Bundan önceki 7 video iç hukuku ilgilendiren Mafya - Siyaset - Devlet üçgenine aitti.
8. video ise doğrudan uluslararası hukuku ilgilendiren Savaş- Silah ve Kara para üçgenine ait.
Kendi imkânlarıyla Suriye'deki Bayır bucak Türkmenlerine silah gönderdiğini söyleyerek bununla birlikte bazı yetkililerin "senin konvoya ilave tır koyacağız" diyerek burada benim haberim olmadan 'SADAT', Türkmenlere gönderilmesi gereken silahları, El-Nusra’ya teslim etti. El-Nusra Suriye’deki Türkmenlere karşı savaşıyordu.”
“Suriye’de şehit olan millet ama zengin olan bir grup insan“ diyen
Sedat Peker, Bu iş için Cumhurbaşkanlığı idari ilişkiler başkanı Metin Kıratlı'nın onay vermesiyle, Berat Albayrak, Murat Sancak, Ramazan Öztürk ve Ebu Abdurrahman isimlerinin hakim olduğu Suriye üzerinden ticaret yapan yasadışı bir ağ olduğunu iddia etti.
Tüm bunlarla birlikte bir önceki yazımızda da belirttiğimiz üzere kendisinin de içerisinde olduğu ve itiraflarda bulunduğu "Cinayetler, kaçakçılıklar, kokain trafiği vs birçok şeyden bahsediyor, ve bütün bunları 'kendine göre' delillendirerek ortaya koyuyor.
Sedat Peker'in kim olduğu kişiliği ne iş yaptığı zaten ortada, bunu kendisi de ifade ediyor, ancak hukuken anlattığı bütün bu kriminal hadiselerin ne olduğuna bakılması, araştırılması lazım. Ama geçtiğimiz hafta içindeki Ak parti grup toplantısında da anlaşıldı ki bu iddialar araştırılmayacak, üzerine gidilmeyecek. Görünen o ki bütün bu yaşananların, hukuksal olmasa da siyasi sonuçlarını önümüzdeki zamanda hep birlikte göreceğiz. Ancak şunu da söylemeliyim ki Sedat Peker, bildiği bazı şeyleri belgelerle ortaya koyabilirse Türkiye hakikaten tam olarak bir rezaletin içerisine düşmüş olacak...

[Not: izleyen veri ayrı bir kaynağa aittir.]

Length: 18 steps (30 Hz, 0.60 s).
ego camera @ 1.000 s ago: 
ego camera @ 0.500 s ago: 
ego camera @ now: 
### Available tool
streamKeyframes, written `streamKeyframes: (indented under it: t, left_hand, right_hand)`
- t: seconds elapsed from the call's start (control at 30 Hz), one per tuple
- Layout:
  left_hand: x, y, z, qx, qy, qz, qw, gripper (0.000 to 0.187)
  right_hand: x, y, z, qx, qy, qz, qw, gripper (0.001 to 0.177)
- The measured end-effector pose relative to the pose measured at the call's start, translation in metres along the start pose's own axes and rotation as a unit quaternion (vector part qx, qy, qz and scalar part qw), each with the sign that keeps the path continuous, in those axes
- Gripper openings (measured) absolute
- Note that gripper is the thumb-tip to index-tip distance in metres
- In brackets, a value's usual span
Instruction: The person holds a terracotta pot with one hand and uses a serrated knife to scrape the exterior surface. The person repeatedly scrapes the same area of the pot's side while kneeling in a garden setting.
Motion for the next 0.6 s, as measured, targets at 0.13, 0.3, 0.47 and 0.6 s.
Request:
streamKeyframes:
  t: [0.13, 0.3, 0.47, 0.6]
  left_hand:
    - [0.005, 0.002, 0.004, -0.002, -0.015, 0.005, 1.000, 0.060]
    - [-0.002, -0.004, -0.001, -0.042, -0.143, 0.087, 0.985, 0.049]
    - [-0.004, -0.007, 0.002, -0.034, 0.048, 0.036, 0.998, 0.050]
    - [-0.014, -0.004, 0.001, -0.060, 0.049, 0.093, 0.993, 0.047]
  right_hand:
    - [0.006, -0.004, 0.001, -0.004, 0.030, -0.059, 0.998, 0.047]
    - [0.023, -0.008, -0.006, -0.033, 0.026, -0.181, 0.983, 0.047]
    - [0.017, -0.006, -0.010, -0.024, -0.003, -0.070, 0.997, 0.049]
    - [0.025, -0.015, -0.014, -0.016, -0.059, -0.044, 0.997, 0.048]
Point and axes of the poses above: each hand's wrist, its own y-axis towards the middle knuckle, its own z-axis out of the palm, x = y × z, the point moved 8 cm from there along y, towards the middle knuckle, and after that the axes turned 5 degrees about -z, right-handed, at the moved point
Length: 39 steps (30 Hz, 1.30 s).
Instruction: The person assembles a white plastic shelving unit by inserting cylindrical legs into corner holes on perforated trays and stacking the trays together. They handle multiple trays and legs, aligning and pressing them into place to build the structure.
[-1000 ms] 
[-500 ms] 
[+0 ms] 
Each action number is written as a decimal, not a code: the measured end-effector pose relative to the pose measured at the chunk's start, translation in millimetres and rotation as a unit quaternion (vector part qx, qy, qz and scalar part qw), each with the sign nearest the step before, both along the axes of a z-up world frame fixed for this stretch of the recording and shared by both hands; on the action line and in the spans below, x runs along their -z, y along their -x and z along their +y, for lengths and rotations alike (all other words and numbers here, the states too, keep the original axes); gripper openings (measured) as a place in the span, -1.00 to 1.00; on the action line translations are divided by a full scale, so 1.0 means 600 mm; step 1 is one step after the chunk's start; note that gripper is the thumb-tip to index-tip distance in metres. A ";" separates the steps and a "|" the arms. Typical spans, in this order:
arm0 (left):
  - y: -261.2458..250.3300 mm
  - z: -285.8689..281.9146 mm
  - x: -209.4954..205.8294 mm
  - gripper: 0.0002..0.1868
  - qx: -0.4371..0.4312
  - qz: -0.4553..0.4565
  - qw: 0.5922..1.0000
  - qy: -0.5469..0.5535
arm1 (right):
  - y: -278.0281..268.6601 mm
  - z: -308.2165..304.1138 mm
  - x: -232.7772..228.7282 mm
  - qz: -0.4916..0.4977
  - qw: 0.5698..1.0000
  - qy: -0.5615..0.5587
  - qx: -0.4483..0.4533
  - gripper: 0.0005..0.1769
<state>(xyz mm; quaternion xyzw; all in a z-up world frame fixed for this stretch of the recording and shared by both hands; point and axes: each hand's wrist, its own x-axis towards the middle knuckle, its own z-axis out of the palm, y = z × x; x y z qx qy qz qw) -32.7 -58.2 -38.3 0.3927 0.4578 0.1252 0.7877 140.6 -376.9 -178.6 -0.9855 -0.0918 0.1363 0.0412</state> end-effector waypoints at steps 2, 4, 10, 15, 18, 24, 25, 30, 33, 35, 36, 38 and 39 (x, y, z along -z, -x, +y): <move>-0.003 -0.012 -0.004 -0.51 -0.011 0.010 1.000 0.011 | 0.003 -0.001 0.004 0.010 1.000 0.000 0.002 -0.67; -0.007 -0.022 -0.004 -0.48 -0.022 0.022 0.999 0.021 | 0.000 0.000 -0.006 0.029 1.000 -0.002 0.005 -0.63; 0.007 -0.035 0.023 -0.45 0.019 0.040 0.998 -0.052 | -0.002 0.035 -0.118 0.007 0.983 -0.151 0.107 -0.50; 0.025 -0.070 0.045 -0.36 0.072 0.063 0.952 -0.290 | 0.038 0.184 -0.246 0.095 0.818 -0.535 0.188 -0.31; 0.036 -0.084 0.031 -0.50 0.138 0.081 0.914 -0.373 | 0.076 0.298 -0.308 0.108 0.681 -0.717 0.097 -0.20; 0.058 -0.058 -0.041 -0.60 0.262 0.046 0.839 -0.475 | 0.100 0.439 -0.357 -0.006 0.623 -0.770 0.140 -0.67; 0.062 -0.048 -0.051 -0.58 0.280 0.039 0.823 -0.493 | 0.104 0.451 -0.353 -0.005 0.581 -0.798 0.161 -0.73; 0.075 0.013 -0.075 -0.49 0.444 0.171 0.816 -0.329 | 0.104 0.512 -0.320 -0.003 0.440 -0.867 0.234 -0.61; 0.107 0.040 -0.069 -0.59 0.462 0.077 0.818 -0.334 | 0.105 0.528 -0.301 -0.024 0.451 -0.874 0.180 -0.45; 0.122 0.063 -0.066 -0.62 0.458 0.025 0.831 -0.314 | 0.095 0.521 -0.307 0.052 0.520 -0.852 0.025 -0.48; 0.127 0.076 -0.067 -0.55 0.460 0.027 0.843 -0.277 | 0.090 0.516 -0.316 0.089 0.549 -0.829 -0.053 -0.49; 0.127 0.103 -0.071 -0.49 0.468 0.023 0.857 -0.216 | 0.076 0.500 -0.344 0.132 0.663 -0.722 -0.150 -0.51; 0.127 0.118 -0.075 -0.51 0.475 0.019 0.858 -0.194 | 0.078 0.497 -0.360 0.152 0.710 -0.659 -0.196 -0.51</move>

Yeni video yayınlandığı için yazıya bu video üzerindeki iddialar ile başlamak istedim.
Geçen haftaya dönersek, Peker'in şimdiye kadarki iddialarına karşı Süleyman Soylu'nun ve hafta içinde Cumhurbaşkanı Tayyip Erdoğan'ın inkar ve yalanlama yolunu seçiyor olması kanaatimce kendi partilerine ve ülkeye yapılabilecek en büyük kötülüktür. Eğer söyledikleri gibi gerçekten, gerçek anlamda inanarak bütün bu iddialara yalan diyorlarsa, hakikaten abdestlerinden şüpheleri yoksa bir an önce kendilerine bağlı olan savcıları harekete geçirip bu iddiaların yalan olduğunu belgelerle, gerçek bilgilerle topluma sunmaları gerekir. Eğer gerçekten haklılarsa bundan daha elzem, daha gerekli ne olabilir. Bu denklemde toplumun %90 gibi bir oranda Sedat Peker'e inandığını bile bile bu işi yargıya taşıyarak aklanma yolunu seçmiyor olmalarını, suçluluk psikolojisinden başka bir şeyle açıklamak mümkün olabilir mi.

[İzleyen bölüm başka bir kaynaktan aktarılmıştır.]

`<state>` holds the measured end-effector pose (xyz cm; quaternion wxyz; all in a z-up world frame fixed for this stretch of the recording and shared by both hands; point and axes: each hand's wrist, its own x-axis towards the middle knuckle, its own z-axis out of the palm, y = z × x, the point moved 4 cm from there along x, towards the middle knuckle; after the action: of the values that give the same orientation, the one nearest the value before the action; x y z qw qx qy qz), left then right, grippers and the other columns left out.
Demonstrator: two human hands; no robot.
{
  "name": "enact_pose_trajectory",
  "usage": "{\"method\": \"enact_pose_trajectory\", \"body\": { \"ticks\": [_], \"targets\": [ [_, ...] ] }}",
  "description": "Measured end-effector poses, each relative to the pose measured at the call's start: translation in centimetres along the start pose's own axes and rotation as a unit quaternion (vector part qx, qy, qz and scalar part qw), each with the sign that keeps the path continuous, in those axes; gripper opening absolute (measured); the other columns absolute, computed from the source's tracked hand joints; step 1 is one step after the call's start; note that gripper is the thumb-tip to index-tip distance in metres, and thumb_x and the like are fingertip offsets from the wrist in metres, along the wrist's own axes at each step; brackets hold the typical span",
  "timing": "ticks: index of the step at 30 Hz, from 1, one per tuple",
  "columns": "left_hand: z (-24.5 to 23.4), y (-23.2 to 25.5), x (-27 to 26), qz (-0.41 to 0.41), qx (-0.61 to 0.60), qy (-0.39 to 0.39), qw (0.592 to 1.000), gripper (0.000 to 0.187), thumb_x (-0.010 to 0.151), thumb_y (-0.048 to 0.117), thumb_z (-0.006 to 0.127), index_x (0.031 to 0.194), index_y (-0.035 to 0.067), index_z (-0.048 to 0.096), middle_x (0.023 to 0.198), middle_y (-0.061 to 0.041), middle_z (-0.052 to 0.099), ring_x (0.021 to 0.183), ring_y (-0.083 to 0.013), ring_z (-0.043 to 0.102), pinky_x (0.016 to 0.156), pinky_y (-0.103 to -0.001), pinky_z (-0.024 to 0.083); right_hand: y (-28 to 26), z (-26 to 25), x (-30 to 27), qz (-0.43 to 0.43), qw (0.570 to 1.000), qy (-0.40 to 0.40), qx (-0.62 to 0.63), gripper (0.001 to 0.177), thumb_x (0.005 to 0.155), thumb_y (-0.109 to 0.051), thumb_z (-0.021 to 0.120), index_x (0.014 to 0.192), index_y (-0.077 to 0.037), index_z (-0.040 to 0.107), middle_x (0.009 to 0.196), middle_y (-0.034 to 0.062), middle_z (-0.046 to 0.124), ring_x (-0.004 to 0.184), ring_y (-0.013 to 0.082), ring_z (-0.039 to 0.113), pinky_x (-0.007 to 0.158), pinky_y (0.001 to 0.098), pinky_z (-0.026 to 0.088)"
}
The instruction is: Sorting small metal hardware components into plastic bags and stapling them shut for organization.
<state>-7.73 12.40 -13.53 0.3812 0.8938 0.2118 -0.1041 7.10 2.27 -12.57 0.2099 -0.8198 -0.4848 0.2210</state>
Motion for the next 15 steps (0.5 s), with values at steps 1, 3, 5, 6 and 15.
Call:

Hiçbir dönemde olmadığı kadar kendilerine bağlı olduğu açıkça görülen hukuk adamlarına bu işi havale etmemelerinin sebebi, savcıların bu girdaba girdikleri anda hukuk'a bağlılıkları üzerine ettikleri yeminin baskın gelmesiyle bütün bu hukuksuzlukları, içlerinden birkaç tanesinin gemileri yakıp ortaya çıkarma korkusu olabilirmi acaba?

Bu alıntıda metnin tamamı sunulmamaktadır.